Records from a data source

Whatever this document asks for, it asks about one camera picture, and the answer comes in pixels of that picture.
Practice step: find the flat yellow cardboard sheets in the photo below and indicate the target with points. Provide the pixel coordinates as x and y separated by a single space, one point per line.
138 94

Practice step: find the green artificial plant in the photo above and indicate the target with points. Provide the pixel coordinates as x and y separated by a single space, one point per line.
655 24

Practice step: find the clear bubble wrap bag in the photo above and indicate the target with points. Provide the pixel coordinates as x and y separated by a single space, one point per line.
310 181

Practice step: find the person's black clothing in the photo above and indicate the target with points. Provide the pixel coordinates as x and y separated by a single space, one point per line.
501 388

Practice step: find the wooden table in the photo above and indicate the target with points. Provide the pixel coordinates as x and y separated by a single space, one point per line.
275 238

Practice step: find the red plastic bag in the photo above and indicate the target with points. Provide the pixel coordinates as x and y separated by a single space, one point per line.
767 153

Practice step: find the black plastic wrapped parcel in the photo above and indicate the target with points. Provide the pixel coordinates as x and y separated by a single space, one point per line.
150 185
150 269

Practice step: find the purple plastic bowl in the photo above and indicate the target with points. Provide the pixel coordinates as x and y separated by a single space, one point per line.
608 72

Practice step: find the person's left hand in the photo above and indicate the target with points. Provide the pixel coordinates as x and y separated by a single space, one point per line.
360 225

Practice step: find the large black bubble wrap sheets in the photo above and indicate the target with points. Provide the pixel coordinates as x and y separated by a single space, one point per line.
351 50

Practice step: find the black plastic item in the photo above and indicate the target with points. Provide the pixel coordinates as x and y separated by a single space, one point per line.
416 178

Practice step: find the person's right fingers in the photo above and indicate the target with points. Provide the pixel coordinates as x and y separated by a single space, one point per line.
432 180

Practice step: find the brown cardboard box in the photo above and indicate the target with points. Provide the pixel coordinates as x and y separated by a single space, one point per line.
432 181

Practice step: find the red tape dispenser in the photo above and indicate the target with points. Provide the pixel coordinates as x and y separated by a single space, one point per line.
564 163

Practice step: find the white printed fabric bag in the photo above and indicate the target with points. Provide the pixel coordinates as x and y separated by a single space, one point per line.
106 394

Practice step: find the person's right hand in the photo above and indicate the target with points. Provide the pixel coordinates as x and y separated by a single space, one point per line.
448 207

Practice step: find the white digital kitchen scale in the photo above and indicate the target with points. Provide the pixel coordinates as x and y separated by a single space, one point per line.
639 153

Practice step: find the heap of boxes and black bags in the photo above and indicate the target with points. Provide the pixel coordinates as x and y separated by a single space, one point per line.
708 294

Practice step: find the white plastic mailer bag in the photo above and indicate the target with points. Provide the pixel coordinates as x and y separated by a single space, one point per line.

### Problem description:
Every entry is to be restated word for word, with nothing dropped.

### Written response:
Whatever this document asks for, it asks about one camera picture, and the answer comes in pixels of that picture.
Practice step: find the flat yellow cardboard sheets in the photo below and indicate the target with points. Provide the pixel coordinates as x and y separated by a single space, one point per line.
138 94

Practice step: find the green artificial plant in the photo above and indicate the target with points. Provide the pixel coordinates as x and y separated by a single space, one point per line.
655 24

Practice step: find the clear bubble wrap bag in the photo above and indicate the target with points. Provide the pixel coordinates as x and y separated by a single space, one point per line.
310 181

Practice step: find the person's black clothing in the photo above and indicate the target with points. Provide the pixel coordinates as x and y separated by a single space, one point per line.
501 388

Practice step: find the wooden table in the photo above and indicate the target with points. Provide the pixel coordinates as x and y separated by a single space, one point per line.
275 238

Practice step: find the red plastic bag in the photo above and indicate the target with points. Provide the pixel coordinates as x and y separated by a single space, one point per line.
767 153

Practice step: find the black plastic wrapped parcel in the photo above and indicate the target with points. Provide the pixel coordinates as x and y separated by a single space, one point per line.
150 185
150 269

Practice step: find the purple plastic bowl in the photo above and indicate the target with points. Provide the pixel coordinates as x and y separated by a single space, one point per line.
608 72

Practice step: find the person's left hand in the photo above and indicate the target with points. Provide the pixel coordinates as x and y separated by a single space, one point per line.
360 225

Practice step: find the large black bubble wrap sheets in the photo above and indicate the target with points. Provide the pixel coordinates as x and y separated by a single space, one point per line.
351 50

Practice step: find the black plastic item in the photo above and indicate the target with points. Provide the pixel coordinates as x and y separated by a single space, one point per line.
416 178

Practice step: find the person's right fingers in the photo above and indicate the target with points. Provide the pixel coordinates as x and y separated by a single space, one point per line.
432 180

Practice step: find the brown cardboard box in the photo above and indicate the target with points. Provide the pixel coordinates as x and y separated by a single space, one point per line.
432 181

Practice step: find the red tape dispenser in the photo above and indicate the target with points. Provide the pixel coordinates as x and y separated by a single space, one point per line.
564 163

Practice step: find the white printed fabric bag in the photo above and indicate the target with points. Provide the pixel coordinates as x and y separated by a single space, one point per line.
106 394

Practice step: find the person's right hand in the photo above and indicate the target with points. Provide the pixel coordinates as x and y separated by a single space, one point per line.
448 207

Practice step: find the white digital kitchen scale in the photo above and indicate the target with points. Provide the pixel coordinates as x and y separated by a single space, one point per line.
639 153

Practice step: find the heap of boxes and black bags in the photo above and indicate the target with points. Provide the pixel coordinates as x and y separated by a single space, one point per line.
708 294

Practice step: find the white plastic mailer bag in the photo above and indicate the target with points. Provide the pixel coordinates as x and y separated by a single space, one point per line.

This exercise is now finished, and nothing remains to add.